(Dataset excerpts)
⁂

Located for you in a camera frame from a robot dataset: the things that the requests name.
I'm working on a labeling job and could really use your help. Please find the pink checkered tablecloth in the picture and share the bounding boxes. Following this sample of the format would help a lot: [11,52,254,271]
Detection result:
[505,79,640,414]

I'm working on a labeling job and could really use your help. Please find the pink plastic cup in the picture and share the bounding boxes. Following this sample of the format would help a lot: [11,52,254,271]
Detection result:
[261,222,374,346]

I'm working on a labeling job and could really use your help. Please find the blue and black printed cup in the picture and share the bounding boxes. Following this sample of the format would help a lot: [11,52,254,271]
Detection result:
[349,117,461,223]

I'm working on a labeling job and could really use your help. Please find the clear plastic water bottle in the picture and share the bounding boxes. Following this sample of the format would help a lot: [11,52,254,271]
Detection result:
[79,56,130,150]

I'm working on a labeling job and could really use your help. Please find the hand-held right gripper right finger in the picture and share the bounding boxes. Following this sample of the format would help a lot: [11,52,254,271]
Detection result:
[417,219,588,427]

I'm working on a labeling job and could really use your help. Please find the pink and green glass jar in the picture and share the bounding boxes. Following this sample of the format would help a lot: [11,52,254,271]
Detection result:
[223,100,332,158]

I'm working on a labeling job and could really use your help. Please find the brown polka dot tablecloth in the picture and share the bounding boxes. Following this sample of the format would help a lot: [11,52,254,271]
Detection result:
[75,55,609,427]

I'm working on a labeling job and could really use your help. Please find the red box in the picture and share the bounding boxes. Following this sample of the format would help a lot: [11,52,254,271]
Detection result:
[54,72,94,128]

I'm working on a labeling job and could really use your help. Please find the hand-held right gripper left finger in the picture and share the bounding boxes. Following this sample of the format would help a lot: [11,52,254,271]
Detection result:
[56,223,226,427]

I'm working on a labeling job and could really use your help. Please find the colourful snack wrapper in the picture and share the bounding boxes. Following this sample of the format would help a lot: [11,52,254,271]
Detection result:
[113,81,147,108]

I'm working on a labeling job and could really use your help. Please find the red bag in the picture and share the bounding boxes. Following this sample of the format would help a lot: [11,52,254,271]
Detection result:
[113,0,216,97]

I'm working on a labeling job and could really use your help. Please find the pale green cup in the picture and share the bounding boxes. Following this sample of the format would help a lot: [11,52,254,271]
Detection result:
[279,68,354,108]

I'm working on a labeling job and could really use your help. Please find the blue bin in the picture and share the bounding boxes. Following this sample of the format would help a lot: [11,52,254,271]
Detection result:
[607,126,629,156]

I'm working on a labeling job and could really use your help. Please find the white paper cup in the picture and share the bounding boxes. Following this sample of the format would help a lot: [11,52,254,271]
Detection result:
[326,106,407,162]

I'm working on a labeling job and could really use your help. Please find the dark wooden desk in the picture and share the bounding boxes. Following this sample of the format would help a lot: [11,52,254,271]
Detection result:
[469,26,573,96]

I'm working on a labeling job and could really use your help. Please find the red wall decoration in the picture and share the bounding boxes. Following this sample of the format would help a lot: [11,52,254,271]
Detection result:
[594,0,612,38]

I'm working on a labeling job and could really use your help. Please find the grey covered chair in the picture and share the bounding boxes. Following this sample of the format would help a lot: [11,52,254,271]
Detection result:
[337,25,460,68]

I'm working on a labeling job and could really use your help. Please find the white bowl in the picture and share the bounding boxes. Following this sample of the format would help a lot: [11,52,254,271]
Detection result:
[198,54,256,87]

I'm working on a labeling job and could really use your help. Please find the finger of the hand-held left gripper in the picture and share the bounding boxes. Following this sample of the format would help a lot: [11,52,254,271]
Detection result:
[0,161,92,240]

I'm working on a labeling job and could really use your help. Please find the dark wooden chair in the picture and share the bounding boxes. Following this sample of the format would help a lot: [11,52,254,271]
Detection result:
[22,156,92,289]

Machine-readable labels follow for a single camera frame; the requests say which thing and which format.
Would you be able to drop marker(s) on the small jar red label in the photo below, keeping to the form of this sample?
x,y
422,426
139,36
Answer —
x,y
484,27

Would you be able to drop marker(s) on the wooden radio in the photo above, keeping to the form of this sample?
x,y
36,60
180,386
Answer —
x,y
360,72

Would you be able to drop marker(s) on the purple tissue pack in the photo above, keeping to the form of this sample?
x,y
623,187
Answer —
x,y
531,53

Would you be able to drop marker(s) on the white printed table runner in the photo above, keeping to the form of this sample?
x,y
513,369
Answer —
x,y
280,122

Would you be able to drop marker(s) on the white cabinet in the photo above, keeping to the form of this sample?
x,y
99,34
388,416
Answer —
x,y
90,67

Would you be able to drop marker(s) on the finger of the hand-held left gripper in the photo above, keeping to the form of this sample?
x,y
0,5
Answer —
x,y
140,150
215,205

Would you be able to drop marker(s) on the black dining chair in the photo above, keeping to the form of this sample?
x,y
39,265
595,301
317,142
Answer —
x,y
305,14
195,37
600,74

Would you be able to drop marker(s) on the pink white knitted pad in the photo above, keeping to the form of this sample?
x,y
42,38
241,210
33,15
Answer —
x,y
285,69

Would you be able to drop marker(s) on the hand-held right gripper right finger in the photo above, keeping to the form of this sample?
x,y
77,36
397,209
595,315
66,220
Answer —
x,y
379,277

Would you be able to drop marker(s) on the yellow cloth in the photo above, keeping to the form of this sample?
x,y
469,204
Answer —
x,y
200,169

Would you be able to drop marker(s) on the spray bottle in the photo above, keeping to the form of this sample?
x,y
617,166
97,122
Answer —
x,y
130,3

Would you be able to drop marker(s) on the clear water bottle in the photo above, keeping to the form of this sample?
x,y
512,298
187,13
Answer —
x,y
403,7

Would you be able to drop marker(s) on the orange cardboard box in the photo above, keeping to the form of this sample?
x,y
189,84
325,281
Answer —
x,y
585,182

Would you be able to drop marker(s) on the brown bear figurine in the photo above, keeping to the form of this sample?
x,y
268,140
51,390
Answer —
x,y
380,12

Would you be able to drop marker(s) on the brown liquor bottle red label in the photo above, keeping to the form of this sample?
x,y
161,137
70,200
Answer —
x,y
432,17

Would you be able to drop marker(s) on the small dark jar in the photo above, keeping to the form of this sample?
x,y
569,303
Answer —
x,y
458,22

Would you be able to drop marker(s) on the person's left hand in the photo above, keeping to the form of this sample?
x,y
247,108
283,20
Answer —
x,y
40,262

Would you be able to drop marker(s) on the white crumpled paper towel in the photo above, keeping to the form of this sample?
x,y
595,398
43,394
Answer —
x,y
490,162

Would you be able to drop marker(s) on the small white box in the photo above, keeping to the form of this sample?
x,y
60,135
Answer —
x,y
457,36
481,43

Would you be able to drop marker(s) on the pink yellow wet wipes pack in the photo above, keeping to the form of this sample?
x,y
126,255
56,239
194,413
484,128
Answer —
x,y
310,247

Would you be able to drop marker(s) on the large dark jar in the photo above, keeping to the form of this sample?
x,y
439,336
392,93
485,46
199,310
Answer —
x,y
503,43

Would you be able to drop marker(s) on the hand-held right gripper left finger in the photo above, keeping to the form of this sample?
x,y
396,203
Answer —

⁂

> [Problem to work on]
All the data needs repeating. Return it exactly.

> [Solution to this exercise]
Located for you in a camera frame from a robot dataset: the things that the requests name.
I'm working on a labeling job and could really use your help. Please find the pink checkered tablecloth in the picture and share the bounding boxes. Following this sample of the format would help a lot: [11,52,254,271]
Detection result:
[505,79,640,414]

I'm working on a labeling job and could really use your help. Please find the pink plastic cup in the picture and share the bounding boxes. Following this sample of the format would help a lot: [11,52,254,271]
Detection result:
[261,222,374,346]

I'm working on a labeling job and could really use your help. Please find the blue and black printed cup in the picture and share the bounding boxes. Following this sample of the format would help a lot: [11,52,254,271]
Detection result:
[349,117,461,223]

I'm working on a labeling job and could really use your help. Please find the clear plastic water bottle in the picture and share the bounding boxes. Following this sample of the format would help a lot: [11,52,254,271]
Detection result:
[79,56,130,150]

I'm working on a labeling job and could really use your help. Please find the hand-held right gripper right finger in the picture and share the bounding boxes. Following this sample of the format would help a lot: [11,52,254,271]
Detection result:
[417,219,588,427]

I'm working on a labeling job and could really use your help. Please find the pink and green glass jar in the picture and share the bounding boxes. Following this sample of the format would help a lot: [11,52,254,271]
Detection result:
[223,100,332,158]

I'm working on a labeling job and could really use your help. Please find the brown polka dot tablecloth in the picture and share the bounding boxes. Following this sample of the format would help a lot: [11,52,254,271]
Detection result:
[75,55,609,427]

I'm working on a labeling job and could really use your help. Please find the red box in the picture and share the bounding boxes. Following this sample of the format would help a lot: [11,52,254,271]
Detection result:
[54,72,94,128]

I'm working on a labeling job and could really use your help. Please find the hand-held right gripper left finger in the picture and share the bounding boxes. Following this sample of the format would help a lot: [11,52,254,271]
Detection result:
[56,223,226,427]

I'm working on a labeling job and could really use your help. Please find the colourful snack wrapper in the picture and share the bounding boxes. Following this sample of the format would help a lot: [11,52,254,271]
Detection result:
[113,81,147,108]

I'm working on a labeling job and could really use your help. Please find the red bag in the picture and share the bounding boxes. Following this sample of the format would help a lot: [11,52,254,271]
Detection result:
[113,0,216,97]

I'm working on a labeling job and could really use your help. Please find the pale green cup in the picture and share the bounding boxes. Following this sample of the format would help a lot: [11,52,254,271]
Detection result:
[279,68,354,108]

I'm working on a labeling job and could really use your help. Please find the blue bin in the picture and share the bounding boxes. Following this sample of the format would help a lot: [11,52,254,271]
Detection result:
[607,126,629,156]

I'm working on a labeling job and could really use your help. Please find the white paper cup in the picture and share the bounding boxes. Following this sample of the format would help a lot: [11,52,254,271]
Detection result:
[326,106,407,162]

I'm working on a labeling job and could really use your help. Please find the dark wooden desk in the picture and share the bounding boxes. Following this sample of the format would help a lot: [11,52,254,271]
Detection result:
[469,26,573,96]

I'm working on a labeling job and could really use your help. Please find the red wall decoration in the picture and share the bounding boxes. Following this sample of the format would help a lot: [11,52,254,271]
Detection result:
[594,0,612,38]

I'm working on a labeling job and could really use your help. Please find the grey covered chair in the picture and share the bounding boxes. Following this sample of the format would help a lot: [11,52,254,271]
Detection result:
[337,25,460,68]

I'm working on a labeling job and could really use your help. Please find the white bowl in the picture and share the bounding boxes. Following this sample of the format would help a lot: [11,52,254,271]
Detection result:
[198,54,256,87]

I'm working on a labeling job and could really use your help. Please find the finger of the hand-held left gripper in the picture and share the bounding boxes. Following this sample of the format would help a lot: [11,52,254,271]
Detection result:
[0,161,92,240]

I'm working on a labeling job and could really use your help. Please find the dark wooden chair in the picture and share the bounding boxes. Following this sample of the format would help a lot: [11,52,254,271]
Detection result:
[22,156,92,289]

Machine-readable labels follow for a single camera frame; the requests say which thing and which format.
Would you be able to drop marker(s) on the small jar red label in the photo below, keeping to the form of this sample?
x,y
422,426
139,36
Answer —
x,y
484,27

Would you be able to drop marker(s) on the wooden radio in the photo above, keeping to the form of this sample?
x,y
36,60
180,386
Answer —
x,y
360,72

Would you be able to drop marker(s) on the purple tissue pack in the photo above, keeping to the form of this sample?
x,y
623,187
Answer —
x,y
531,53

Would you be able to drop marker(s) on the white printed table runner in the photo above, keeping to the form of this sample?
x,y
513,369
Answer —
x,y
280,122

Would you be able to drop marker(s) on the white cabinet in the photo above, keeping to the form of this sample?
x,y
99,34
388,416
Answer —
x,y
90,67

Would you be able to drop marker(s) on the finger of the hand-held left gripper in the photo above, keeping to the form of this sample?
x,y
0,5
Answer —
x,y
140,150
215,205

Would you be able to drop marker(s) on the black dining chair in the photo above, keeping to the form of this sample?
x,y
39,265
595,301
317,142
Answer —
x,y
305,14
195,37
600,74

Would you be able to drop marker(s) on the pink white knitted pad in the photo above, keeping to the form of this sample?
x,y
42,38
241,210
33,15
Answer —
x,y
285,69

Would you be able to drop marker(s) on the hand-held right gripper right finger in the photo above, keeping to the form of this sample?
x,y
77,36
397,209
595,315
66,220
Answer —
x,y
379,277

Would you be able to drop marker(s) on the yellow cloth in the photo above, keeping to the form of this sample?
x,y
469,204
Answer —
x,y
200,169

Would you be able to drop marker(s) on the spray bottle in the photo above, keeping to the form of this sample?
x,y
617,166
97,122
Answer —
x,y
130,3

Would you be able to drop marker(s) on the clear water bottle in the photo above, keeping to the form of this sample?
x,y
512,298
187,13
Answer —
x,y
403,7

Would you be able to drop marker(s) on the orange cardboard box in the photo above, keeping to the form of this sample?
x,y
189,84
325,281
Answer —
x,y
585,182

Would you be able to drop marker(s) on the brown bear figurine in the photo above, keeping to the form of this sample?
x,y
268,140
51,390
Answer —
x,y
380,12

Would you be able to drop marker(s) on the brown liquor bottle red label in the photo above, keeping to the form of this sample?
x,y
161,137
70,200
Answer —
x,y
432,17

Would you be able to drop marker(s) on the small dark jar in the photo above, keeping to the form of this sample?
x,y
569,303
Answer —
x,y
458,22

Would you be able to drop marker(s) on the person's left hand in the photo above, keeping to the form of this sample?
x,y
247,108
283,20
Answer —
x,y
40,262

Would you be able to drop marker(s) on the white crumpled paper towel in the photo above, keeping to the form of this sample?
x,y
595,398
43,394
Answer —
x,y
490,162

Would you be able to drop marker(s) on the small white box in the photo above, keeping to the form of this sample?
x,y
60,135
Answer —
x,y
457,36
481,43

Would you be able to drop marker(s) on the pink yellow wet wipes pack in the photo above, keeping to the form of this sample?
x,y
126,255
56,239
194,413
484,128
Answer —
x,y
310,247

Would you be able to drop marker(s) on the large dark jar in the photo above, keeping to the form of this sample?
x,y
439,336
392,93
485,46
199,310
Answer —
x,y
503,43

Would you be able to drop marker(s) on the hand-held right gripper left finger in the photo above, keeping to the form of this sample?
x,y
396,203
Answer —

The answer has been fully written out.